Monday, October 1, 2007

Whose Network is it, Anyway??

The San Francisco Chronicle featured an article highlighting Health 2.0 and the wave of consumer (patient) oriented web sites.

DailyStrength.org people can choose among 500 support groups - from celiac disease to pulmonary fibrosis - create an online journal to chronicle their disease and send electronic hugs to other members.

ZocDoc.com lets patients book physician and dentist appointments online, similar to the way OpenTable.com allows diners to make online reservations for restaurants

RateMDs.com takes a page from consumer rating sites like Yelp and RateMyTeachers.com - a popular site that allows students to "grade" teachers and administrators - by allowing patients to anonymously praise or pan their doctors.

Dubbed the YouTube of health care, ICYou.com allows patients to share their stories through online video clips.

Other Web sites, such as PatientsLikeMe, offer people battling devastating diseases the ability to discuss and track in great detail the treatment options other patients in their disease group are trying.

OrganizedWisdom.com: Aligns doctor-reviewed and user-generated health content to help people make decisions.

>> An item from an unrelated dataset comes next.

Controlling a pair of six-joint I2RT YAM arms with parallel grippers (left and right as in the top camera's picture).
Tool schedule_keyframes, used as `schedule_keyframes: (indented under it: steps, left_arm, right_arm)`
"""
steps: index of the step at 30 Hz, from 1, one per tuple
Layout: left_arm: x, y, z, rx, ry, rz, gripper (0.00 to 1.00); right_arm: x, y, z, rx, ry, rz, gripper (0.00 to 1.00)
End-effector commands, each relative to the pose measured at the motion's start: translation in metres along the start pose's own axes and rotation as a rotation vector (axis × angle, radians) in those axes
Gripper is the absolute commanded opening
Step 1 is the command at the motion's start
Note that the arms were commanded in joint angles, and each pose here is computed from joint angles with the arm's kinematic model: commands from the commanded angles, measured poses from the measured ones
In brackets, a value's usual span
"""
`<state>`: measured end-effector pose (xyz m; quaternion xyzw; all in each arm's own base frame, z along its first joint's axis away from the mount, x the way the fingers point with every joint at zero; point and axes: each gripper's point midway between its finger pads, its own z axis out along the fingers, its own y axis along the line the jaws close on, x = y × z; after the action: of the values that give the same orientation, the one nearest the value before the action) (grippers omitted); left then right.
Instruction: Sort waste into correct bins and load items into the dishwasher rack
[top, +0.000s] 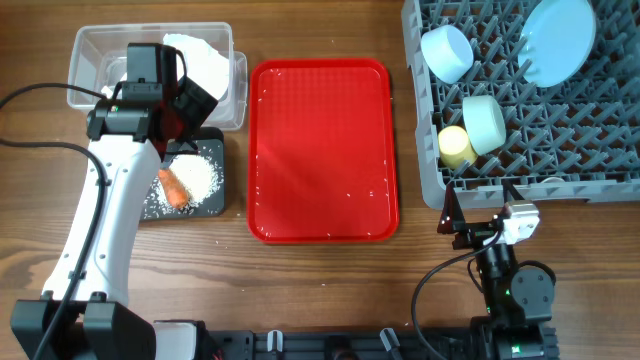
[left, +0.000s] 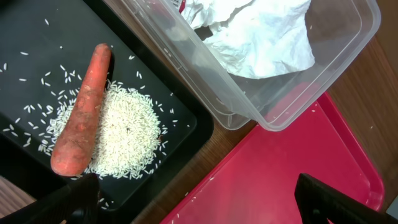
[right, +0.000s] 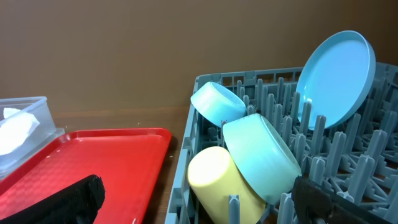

ReliefInSite.comRelief in Site. com: Helps patients record and track their pain and medications and share it with their doctors, nurses, pain specialists, therapists, friends and family members

And I like this one the best:

NursesRateDoctors.com: Recruits nurses to give their candid assessment of doctors........for the surgeons who throw instruments.....

It seems Health Information Networks are developing in ways which we could not imagine.

 

Today  I came across a focused PHR solution for Lasik surgeons. Safeguard your Sight

Many times patients undergo refractive surgery on their eyes, and require enhancements or cataract surgery at a later date. Often times it is with a different ophthalmologist and the prior records are unavailable.  Ophthalmologists are able to upload their "data" before surgery, and after surgery. The data resides on a server. Patients can access this information for a fee and give the results to the new surgeon.